[Stored data]

'''

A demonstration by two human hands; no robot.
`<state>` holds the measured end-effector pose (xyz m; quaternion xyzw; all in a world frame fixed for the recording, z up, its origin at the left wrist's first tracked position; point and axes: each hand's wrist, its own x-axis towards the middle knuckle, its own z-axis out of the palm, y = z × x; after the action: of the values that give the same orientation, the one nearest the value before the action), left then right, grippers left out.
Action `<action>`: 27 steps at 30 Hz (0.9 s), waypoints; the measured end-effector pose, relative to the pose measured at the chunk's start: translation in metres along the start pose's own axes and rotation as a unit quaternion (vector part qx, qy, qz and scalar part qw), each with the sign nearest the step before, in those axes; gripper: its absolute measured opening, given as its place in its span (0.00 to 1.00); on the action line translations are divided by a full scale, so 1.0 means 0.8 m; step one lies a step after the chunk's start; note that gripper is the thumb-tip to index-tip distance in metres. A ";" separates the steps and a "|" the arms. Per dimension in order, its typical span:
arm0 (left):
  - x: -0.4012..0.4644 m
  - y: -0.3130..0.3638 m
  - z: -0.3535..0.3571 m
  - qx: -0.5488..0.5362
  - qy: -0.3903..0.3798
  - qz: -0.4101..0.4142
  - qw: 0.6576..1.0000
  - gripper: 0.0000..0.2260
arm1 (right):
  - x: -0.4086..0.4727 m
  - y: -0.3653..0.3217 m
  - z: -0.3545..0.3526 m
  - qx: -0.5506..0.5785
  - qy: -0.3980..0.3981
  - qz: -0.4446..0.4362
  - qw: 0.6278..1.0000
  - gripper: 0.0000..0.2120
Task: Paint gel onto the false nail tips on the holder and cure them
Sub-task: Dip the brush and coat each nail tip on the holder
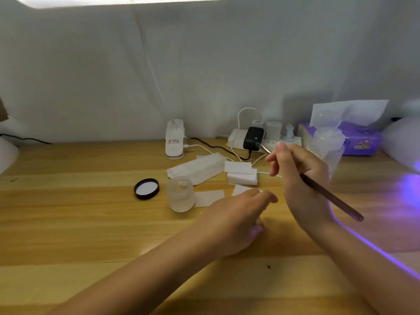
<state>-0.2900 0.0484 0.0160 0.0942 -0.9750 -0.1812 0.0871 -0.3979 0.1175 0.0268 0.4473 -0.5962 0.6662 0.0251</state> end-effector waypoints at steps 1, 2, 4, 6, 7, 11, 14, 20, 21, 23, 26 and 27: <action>0.004 0.000 0.002 0.001 0.001 -0.003 1.000 0.23 | -0.002 0.007 -0.003 -0.001 0.010 0.008 1.000 0.14; 0.007 0.001 0.002 0.003 0.001 -0.007 1.000 0.23 | -0.003 0.013 -0.005 -0.002 0.018 0.015 1.000 0.14; 0.012 0.001 0.001 0.004 -0.003 -0.016 1.000 0.25 | -0.006 0.023 -0.007 -0.009 0.026 0.025 0.999 0.15; 0.009 -0.001 -0.004 0.006 -0.002 -0.022 1.000 0.26 | -0.009 0.031 -0.009 -0.007 0.026 0.029 0.999 0.15; 0.003 -0.005 -0.008 0.013 0.007 -0.022 1.000 0.27 | -0.010 0.033 -0.010 -0.005 0.021 0.033 0.999 0.16; -0.041 -0.025 -0.025 0.036 0.053 -0.042 0.997 0.26 | -0.014 0.037 -0.008 0.001 -0.001 0.043 0.999 0.16; -0.076 -0.040 -0.026 0.110 0.079 -0.094 0.986 0.27 | -0.015 0.036 -0.005 0.020 -0.010 0.061 0.998 0.16; -0.101 -0.058 -0.014 -0.012 0.114 -0.185 0.976 0.22 | -0.016 0.031 -0.002 0.063 -0.013 0.107 0.992 0.12; -0.099 -0.060 -0.013 -0.052 0.118 -0.196 0.972 0.19 | -0.015 0.029 -0.002 0.066 -0.012 0.107 0.992 0.13; -0.093 -0.062 -0.010 -0.103 0.129 -0.206 0.964 0.12 | -0.011 0.023 -0.002 0.066 -0.017 0.092 0.993 0.14; -0.090 -0.062 -0.007 -0.130 0.149 -0.208 0.958 0.06 | -0.007 0.016 0.001 0.063 -0.053 0.069 0.994 0.14; -0.090 -0.062 -0.006 -0.136 0.154 -0.205 0.957 0.06 | -0.005 0.014 0.003 0.056 -0.073 0.069 0.993 0.14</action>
<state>-0.2117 0.0167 -0.0080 0.3061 -0.8756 -0.3096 0.2093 -0.4003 0.1142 0.0156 0.4531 -0.5877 0.6644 -0.0894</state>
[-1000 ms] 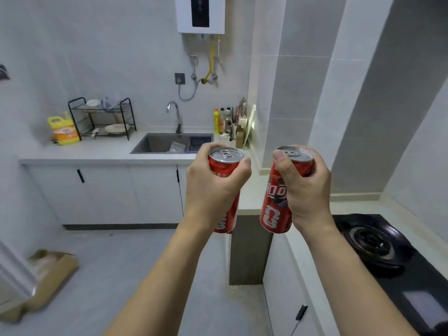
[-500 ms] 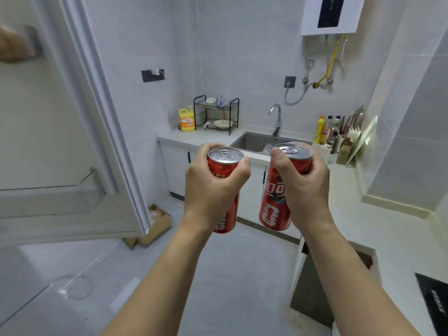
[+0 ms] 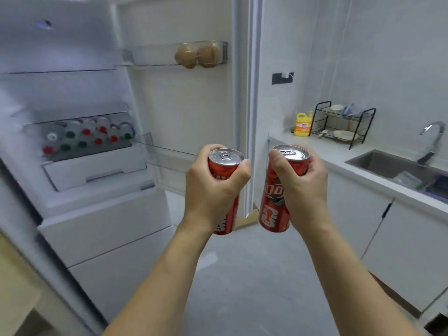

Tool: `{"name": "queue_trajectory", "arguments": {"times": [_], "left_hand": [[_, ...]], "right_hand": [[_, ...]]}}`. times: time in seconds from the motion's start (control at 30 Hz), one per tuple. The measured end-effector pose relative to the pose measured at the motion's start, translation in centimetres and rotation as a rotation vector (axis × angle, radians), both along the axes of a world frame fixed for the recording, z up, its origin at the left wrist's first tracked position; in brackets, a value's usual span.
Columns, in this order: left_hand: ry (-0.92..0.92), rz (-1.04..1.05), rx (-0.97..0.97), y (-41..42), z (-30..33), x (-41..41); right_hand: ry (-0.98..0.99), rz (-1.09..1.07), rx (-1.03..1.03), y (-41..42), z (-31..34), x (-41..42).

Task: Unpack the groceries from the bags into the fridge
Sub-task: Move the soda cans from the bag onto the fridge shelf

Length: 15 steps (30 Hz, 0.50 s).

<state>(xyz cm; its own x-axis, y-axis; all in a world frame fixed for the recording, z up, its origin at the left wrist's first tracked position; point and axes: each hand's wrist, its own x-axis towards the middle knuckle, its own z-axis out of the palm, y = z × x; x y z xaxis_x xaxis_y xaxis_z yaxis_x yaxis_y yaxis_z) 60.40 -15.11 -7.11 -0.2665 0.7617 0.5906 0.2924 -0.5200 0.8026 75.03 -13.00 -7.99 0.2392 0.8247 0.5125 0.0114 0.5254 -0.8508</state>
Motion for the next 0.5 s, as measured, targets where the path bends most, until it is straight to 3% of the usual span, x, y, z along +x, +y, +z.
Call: {"name": "queue_trajectory", "arguments": {"times": [0.5], "left_hand": [[0.037, 0.446, 0.030, -3.0, -0.9, -17.2]], "right_hand": [[-0.034, 0.419, -0.033, 2.6, -0.3, -18.9]]}}
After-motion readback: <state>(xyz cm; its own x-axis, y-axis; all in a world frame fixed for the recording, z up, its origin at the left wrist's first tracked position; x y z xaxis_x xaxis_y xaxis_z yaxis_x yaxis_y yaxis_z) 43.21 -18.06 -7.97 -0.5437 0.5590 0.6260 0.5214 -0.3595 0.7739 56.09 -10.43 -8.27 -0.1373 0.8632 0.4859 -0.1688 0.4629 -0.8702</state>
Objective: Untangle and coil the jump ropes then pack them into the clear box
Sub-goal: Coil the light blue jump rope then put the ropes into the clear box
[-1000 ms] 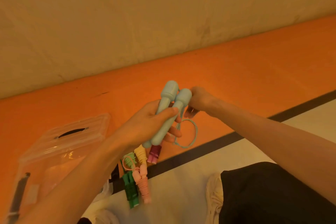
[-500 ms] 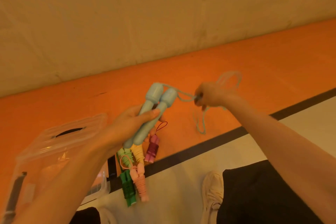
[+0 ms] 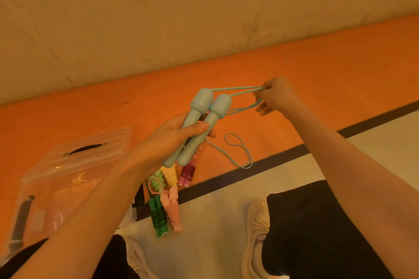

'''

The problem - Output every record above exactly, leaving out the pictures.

Result for this task -
A demonstration by two human hands; no robot.
`<state>` holds the measured end-effector pose (xyz m; quaternion xyzw; all in a world frame fixed for the recording, z up, its origin at the left wrist's first tracked position; point and axes: each hand's wrist, its own x-axis towards the middle knuckle, its own z-axis out of the palm, y = z × x; after the action: of the values that give the same orientation, the one nearest the value before the action), left then right, grippers left out.
Action `<action>`: 27 steps at 30 Hz (0.9 s), waypoints; the measured end-effector pose, relative to the pose measured at the chunk's start: translation in metres along the start pose's own axes and rotation as a unit quaternion (vector part qx, qy, qz and scalar part qw), each with the sign nearest the step before, in those axes; gripper: its absolute measured opening, given as its place in its span (0.00 to 1.00); on the action line translations are divided by a full scale, so 1.0 means 0.8 m; step one lies a step after the chunk's start; note that gripper is the thumb-tip to index-tip distance in metres. A ";" separates the steps and a "|" the arms. Per dimension in order, its typical span:
arm0 (left):
  - x: -0.4012..0.4644 m
  - y: -0.3130..0.3638 m
  - z: -0.3535..0.3571 m
  - qx: -0.5488..0.5362
  - qy: -0.3903..0.3798
  - qz: -0.4101..0.4142
  - qw: 0.6576..1.0000
  - gripper: 0.0000..0.2260
arm1 (right):
  - x: -0.4086..0.4727 m
  - y: -0.3653..0.3217 m
  - z: -0.3545..0.3526 m
  - qx: -0.5506..0.5785
  - qy: -0.3980..0.3981
  - qz: -0.4446..0.4362
  - qw: 0.6278..1.0000
  - gripper: 0.0000..0.2120
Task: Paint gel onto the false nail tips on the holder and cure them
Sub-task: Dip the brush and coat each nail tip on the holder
<state>-0.2900 0.0484 0.0160 0.0942 -0.9750 -0.1812 0.0871 -0.3979 0.1175 0.0268 0.4473 -0.5962 0.6662 0.0251</state> end-effector waypoints at steps 1, 2, 4, 6, 7, 11, 14, 20, 21, 23, 26 and 27: <action>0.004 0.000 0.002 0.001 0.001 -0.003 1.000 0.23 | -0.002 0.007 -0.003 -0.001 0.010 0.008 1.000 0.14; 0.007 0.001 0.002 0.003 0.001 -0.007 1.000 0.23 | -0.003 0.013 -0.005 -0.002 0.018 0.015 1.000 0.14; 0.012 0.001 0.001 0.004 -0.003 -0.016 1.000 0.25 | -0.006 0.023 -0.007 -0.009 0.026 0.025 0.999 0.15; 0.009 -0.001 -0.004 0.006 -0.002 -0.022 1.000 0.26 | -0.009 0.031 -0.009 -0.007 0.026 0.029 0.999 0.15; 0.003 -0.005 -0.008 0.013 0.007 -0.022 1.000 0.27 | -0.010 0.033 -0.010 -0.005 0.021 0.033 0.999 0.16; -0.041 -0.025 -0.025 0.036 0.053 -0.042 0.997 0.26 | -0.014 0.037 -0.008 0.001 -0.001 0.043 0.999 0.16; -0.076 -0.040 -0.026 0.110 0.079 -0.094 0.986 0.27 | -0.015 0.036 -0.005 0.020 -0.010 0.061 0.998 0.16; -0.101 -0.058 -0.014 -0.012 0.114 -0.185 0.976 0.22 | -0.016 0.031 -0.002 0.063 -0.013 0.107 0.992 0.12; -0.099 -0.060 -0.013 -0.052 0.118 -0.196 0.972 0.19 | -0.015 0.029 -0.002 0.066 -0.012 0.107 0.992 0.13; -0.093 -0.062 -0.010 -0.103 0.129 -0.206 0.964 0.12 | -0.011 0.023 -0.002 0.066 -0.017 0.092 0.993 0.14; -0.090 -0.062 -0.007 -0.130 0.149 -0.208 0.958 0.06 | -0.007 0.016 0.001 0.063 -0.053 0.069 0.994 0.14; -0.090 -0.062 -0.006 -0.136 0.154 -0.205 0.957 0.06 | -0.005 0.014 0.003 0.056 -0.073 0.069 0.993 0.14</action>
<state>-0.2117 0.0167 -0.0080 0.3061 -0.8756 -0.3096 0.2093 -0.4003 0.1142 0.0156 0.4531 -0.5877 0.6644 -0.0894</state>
[-1000 ms] 
[-500 ms] 
[+0 ms] 

Tool: `{"name": "queue_trajectory", "arguments": {"times": [_], "left_hand": [[_, ...]], "right_hand": [[_, ...]]}}`. times: time in seconds from the motion's start (control at 30 Hz), one per tuple. The measured end-effector pose relative to the pose measured at the motion's start, translation in centimetres and rotation as a rotation vector (axis × angle, radians), both along the axes of a world frame fixed for the recording, z up, its origin at the left wrist's first tracked position; in brackets, a value's usual span.
Columns, in this order: left_hand: ry (-0.92..0.92), rz (-1.04..1.05), rx (-0.97..0.97), y (-41..42), z (-30..33), x (-41..41); right_hand: ry (-0.98..0.99), rz (-1.09..1.07), rx (-1.03..1.03), y (-41..42), z (-31..34), x (-41..42).

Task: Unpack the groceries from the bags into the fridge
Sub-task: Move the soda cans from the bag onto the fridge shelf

Length: 15 steps (30 Hz, 0.50 s).

<state>(xyz cm; its own x-axis, y-axis; all in a world frame fixed for the recording, z up, its origin at the left wrist's first tracked position; point and axes: each hand's wrist, its own x-axis towards the middle knuckle, its own z-axis out of the palm, y = z × x; x y z xaxis_x xaxis_y xaxis_z yaxis_x yaxis_y yaxis_z) 60.40 -15.11 -7.11 -0.2665 0.7617 0.5906 0.2924 -0.5200 0.8026 75.03 -13.00 -7.99 0.2392 0.8247 0.5125 0.0114 0.5254 -0.8508</state>
Motion for the next 0.5 s, as measured, targets where the path bends most, until it is straight to 3% of the usual span, x, y, z along +x, +y, +z.
Call: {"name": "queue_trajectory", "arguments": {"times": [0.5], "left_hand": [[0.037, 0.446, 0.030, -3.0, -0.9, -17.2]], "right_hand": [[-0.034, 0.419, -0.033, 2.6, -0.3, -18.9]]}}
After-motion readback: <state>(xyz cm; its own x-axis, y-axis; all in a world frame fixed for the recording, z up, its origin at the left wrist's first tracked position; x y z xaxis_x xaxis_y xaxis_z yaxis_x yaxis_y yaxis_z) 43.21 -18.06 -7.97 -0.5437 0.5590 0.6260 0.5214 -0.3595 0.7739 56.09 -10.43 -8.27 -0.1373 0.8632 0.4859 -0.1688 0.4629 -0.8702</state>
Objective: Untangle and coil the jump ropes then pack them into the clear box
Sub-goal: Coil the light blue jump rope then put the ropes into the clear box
[-1000 ms] 
[-500 ms] 
[+0 ms] 

No more work is needed for this exercise.